How To Approach BTC Opportunity Without Chasing Or Catching A Falling Knife
Aggressive dip buyers can start with staggered entries inside the first URPD band if price reacts there, but Glassnode’s Accumulation Trend Score below 0.5 argues for smaller size while momentum is weak. Conservative participants can wait for a reclaim after the flush, because weak accumulation data makes failed bounces more likely than clean V-shaped reversals.
That is the difference between investing, swing trading, and speculative dip-buying. Investors can spread buys across the first and second zones over time; swing traders need confirmation from the same $60,000-$69,000 demand data and nearby volume structure; speculators trying to catch a falling knife should remember that the zone-by-zone sequencing beyond the opening post comes from secondary summaries, so discipline matters more than perfect price precision.

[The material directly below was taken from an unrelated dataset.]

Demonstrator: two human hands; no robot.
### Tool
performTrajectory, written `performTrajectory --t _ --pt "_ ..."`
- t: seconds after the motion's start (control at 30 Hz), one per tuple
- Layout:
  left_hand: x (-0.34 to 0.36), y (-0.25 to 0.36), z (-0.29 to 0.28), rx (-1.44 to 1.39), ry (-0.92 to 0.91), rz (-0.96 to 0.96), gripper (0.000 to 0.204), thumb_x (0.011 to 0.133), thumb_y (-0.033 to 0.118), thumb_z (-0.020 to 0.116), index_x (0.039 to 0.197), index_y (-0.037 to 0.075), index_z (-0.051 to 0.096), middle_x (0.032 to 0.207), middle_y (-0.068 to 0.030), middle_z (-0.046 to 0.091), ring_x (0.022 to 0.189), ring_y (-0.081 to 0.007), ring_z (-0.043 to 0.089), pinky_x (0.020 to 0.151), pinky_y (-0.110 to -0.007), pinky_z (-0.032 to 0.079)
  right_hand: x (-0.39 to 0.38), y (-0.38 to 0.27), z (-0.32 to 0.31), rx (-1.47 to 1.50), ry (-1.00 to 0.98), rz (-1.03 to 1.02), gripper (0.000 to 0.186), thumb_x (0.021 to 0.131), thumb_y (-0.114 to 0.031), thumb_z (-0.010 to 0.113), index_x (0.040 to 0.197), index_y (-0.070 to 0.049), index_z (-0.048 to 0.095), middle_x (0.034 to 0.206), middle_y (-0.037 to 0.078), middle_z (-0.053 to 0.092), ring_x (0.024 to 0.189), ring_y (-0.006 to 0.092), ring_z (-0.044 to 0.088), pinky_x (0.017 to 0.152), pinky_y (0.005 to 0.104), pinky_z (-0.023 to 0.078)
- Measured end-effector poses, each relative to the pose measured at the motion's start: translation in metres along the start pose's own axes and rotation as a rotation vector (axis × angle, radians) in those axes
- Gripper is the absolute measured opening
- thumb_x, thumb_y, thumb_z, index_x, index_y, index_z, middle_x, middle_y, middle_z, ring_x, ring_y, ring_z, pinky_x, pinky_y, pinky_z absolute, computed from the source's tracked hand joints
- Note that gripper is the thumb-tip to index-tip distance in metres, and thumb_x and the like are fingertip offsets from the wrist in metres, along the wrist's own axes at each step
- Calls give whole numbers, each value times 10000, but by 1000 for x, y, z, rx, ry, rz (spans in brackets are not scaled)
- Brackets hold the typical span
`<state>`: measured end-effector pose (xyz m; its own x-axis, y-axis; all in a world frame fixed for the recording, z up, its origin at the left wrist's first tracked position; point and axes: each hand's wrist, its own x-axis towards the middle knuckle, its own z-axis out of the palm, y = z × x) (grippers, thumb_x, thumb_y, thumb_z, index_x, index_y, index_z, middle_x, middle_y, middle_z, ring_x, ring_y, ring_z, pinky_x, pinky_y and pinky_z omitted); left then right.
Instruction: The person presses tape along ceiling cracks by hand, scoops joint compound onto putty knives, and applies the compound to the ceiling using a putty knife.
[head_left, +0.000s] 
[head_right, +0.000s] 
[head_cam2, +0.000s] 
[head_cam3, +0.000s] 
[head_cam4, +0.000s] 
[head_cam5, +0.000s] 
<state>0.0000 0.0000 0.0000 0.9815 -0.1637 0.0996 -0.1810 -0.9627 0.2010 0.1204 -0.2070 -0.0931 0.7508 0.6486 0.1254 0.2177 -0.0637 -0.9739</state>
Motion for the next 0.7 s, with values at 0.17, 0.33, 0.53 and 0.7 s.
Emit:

For the next few sessions, the clean read is simple: hold the $63,111-$70,685 band and BTC can keep this move in accumulation territory; lose it and the market starts testing the $56,000-$60,000 decade trendline before the deeper structural bases become relevant. That is a more useful framework than trying to call one exact bottom.
Disclaimer: This article is for informational purposes only and does not constitute financial or investment advice. Cryptocurrency and digital asset markets carry significant risk. Always do your own research before making decisions.